In the days before the attack, a long 14-part message was sent to the Embassy from the Foreign Office in Tokyo (encoded with the PURPLE cryptographic machine), with instructions to deliver it to Secretary of State Cordell Hull at 1 p.m. Washington time. (In fact, Japan halted all communication with the U.S. 30 minutes before the attack was scheduled to begin.) The last part arrived not long before the attack but, because of decryption and typing delays, and because Tokyo had neglected to inform them of the crucial necessity to deliver it on time, Embassy personnel failed to deliver the message at the specified time. The last part, breaking off negotiations, was delivered to Secretary Hull several hours after the Pearl Harbor attack:

Obviously it is the intention of the American Government to conspire with Great Britain and other countries to obstruct Japan's efforts toward the establishment of peace through the creation of a new order in East Asia ... Thus, the earnest hope of the Japanese government to adjust Japanese-American relations and to preserve and promote the peace of the Pacific through cooperation with the American Government has finally been lost.

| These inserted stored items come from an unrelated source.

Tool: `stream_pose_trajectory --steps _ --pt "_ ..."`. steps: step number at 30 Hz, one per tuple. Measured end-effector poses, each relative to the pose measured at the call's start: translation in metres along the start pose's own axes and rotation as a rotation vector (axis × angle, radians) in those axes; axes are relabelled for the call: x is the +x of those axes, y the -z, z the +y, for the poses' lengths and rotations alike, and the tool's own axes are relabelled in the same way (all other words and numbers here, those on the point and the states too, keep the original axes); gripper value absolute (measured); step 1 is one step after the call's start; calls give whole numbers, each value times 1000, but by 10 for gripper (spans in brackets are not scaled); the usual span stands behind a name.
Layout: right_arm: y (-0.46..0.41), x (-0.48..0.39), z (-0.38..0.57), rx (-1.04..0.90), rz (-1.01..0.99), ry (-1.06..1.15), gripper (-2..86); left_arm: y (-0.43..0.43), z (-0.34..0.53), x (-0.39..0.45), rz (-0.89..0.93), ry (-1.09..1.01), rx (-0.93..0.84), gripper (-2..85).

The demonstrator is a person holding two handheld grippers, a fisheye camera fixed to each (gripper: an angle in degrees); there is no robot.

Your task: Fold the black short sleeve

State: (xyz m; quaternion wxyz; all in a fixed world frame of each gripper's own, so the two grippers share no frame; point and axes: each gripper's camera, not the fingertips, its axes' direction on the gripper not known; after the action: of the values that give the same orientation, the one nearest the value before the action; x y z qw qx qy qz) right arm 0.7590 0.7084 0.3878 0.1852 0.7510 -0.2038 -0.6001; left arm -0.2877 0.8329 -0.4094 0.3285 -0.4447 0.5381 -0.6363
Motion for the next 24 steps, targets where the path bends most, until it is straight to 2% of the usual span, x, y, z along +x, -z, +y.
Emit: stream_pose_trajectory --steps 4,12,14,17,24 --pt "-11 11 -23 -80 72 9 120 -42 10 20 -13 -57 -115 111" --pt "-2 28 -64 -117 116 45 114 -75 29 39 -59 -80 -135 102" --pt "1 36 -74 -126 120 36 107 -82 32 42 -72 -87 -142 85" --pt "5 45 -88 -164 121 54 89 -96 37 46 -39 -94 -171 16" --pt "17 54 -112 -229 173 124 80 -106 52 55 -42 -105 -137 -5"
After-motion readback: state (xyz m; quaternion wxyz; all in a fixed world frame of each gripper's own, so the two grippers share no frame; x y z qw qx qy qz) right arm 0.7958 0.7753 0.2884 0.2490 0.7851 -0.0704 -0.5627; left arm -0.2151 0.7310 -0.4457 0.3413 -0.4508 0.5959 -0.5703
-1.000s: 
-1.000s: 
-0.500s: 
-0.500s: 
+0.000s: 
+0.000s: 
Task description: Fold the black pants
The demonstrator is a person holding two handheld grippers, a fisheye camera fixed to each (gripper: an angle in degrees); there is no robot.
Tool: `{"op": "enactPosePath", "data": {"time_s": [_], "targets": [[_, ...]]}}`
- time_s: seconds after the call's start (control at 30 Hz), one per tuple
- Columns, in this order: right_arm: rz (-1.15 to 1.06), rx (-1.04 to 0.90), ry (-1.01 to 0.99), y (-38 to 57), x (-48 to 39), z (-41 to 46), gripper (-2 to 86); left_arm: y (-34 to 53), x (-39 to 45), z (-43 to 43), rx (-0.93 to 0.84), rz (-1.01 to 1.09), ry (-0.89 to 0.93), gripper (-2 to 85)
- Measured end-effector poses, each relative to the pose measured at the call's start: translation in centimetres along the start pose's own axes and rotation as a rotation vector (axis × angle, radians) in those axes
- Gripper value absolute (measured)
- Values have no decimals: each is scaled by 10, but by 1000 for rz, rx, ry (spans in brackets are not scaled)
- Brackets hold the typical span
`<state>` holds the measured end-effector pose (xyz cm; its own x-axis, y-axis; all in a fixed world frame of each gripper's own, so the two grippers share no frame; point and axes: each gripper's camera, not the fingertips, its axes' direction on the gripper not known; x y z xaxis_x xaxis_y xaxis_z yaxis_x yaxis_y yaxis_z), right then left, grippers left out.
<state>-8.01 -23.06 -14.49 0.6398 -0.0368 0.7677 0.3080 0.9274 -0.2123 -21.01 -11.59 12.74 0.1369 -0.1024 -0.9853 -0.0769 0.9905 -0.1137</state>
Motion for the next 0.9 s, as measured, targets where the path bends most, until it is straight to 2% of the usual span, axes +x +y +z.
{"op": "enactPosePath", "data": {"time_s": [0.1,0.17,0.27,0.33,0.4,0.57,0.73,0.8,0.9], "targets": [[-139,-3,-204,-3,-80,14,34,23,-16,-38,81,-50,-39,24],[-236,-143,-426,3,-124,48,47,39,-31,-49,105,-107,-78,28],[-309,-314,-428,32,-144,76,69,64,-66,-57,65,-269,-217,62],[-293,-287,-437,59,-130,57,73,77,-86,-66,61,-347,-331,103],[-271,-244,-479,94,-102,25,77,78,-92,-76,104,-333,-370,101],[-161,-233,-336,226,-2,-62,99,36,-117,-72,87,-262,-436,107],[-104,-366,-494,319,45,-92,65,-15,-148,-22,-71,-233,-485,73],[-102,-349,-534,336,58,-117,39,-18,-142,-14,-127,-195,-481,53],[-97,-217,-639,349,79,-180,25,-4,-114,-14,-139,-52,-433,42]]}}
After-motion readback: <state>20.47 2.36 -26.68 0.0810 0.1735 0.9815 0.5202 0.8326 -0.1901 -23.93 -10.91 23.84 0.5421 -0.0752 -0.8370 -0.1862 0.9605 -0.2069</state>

The United States had decrypted and translated the last part of the final message well before the Japanese Embassy managed to, and long before a fair typed copy of the decrypt was finished. It was that last part, with its instruction for the time of delivery, which prompted General George Marshall to send the famous warning message to Hawaii that morning, though there was a delay in sending it because he could not be immediately located. It was actually delivered, by a young Japanese-American cycle messenger, to Gen. Walter Short at Pearl Harbor several hours after the attack had ended. The delay was due to an inability to locate General Marshall after decryption and translation of the 14th part (he was out for a morning horseride), trouble with the Army's long distance communication system, a decision not to use Navy facilities despite an offer to permit it, and various troubles during its travels over commercial cable facilities. Somehow its "urgent" marking was misplaced during its travels and it was delayed by several additional hours.

Japanese records, admitted into evidence during Congressional hearings on the attack after the War, established that the Japanese government had not even written a declaration of war until after they heard of the successful attack on Pearl Harbor. That two-line declaration of war was finally delivered to U.S. Ambassador Grew in Tokyo about 10 hours after the attack was over. He was allowed to transmit it to the United States where it was received late Monday afternoon.